# The problem
Show each line of the records in which the word "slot" occurs.

# Dataset content

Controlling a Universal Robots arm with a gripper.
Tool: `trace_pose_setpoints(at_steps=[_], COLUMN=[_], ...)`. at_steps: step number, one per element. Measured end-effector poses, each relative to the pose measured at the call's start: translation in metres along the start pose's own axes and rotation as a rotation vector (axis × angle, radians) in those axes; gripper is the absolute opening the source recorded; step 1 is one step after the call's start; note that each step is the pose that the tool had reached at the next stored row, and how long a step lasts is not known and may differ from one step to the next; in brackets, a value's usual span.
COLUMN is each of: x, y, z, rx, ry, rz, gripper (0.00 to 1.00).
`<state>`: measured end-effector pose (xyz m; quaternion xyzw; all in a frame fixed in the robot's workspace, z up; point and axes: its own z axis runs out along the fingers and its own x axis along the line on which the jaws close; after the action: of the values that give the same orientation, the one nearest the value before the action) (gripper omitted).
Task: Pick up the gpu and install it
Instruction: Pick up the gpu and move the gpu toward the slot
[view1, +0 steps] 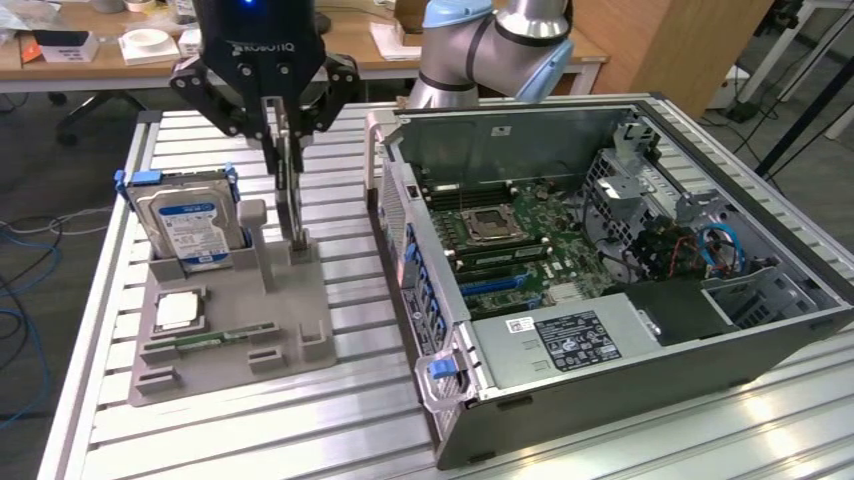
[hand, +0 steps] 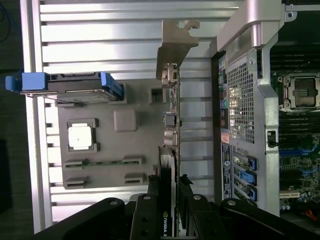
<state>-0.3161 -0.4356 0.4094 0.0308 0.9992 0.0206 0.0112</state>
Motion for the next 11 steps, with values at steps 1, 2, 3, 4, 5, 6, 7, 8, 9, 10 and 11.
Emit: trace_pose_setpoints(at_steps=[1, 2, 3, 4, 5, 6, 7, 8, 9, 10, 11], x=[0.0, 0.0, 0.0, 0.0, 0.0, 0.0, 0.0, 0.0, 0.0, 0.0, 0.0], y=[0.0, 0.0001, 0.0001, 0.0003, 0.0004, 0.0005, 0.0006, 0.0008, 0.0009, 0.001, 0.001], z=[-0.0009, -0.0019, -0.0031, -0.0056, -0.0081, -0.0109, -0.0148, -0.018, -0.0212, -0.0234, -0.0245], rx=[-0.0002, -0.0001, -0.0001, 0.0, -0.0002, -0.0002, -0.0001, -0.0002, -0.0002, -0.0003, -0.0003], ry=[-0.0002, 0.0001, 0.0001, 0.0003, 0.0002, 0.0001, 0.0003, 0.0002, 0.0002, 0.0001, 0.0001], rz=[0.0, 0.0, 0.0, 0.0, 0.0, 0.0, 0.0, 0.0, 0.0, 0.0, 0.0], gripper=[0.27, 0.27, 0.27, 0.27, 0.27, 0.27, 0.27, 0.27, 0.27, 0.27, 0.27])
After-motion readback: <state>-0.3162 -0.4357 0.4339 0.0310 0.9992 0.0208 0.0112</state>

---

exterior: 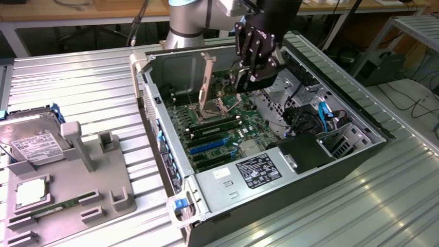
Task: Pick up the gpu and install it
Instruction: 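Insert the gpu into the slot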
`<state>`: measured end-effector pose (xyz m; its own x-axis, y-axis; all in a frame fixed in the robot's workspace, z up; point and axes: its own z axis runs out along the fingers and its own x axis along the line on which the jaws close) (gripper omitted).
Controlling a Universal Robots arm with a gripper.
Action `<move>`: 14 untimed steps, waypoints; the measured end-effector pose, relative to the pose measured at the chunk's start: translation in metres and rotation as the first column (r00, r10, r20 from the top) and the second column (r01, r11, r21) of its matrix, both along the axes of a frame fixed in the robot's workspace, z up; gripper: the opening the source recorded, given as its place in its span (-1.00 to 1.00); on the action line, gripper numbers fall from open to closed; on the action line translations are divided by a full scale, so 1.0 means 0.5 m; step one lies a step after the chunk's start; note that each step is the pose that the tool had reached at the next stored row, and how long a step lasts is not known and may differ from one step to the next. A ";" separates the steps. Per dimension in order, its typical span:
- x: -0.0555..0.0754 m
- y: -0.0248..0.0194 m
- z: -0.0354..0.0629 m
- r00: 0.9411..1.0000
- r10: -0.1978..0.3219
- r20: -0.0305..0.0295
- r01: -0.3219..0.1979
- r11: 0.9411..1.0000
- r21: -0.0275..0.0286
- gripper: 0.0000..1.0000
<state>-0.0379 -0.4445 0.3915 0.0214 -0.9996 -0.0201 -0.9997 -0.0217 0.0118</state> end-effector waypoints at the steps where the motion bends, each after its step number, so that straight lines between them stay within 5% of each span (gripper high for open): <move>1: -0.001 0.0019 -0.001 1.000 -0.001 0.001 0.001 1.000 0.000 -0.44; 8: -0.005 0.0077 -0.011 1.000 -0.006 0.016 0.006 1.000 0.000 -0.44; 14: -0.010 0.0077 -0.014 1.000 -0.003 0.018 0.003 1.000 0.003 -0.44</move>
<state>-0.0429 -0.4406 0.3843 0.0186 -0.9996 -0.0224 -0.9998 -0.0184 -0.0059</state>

# Answer section
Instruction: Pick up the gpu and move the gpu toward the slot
Instruction: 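Insert the gpu into the slot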

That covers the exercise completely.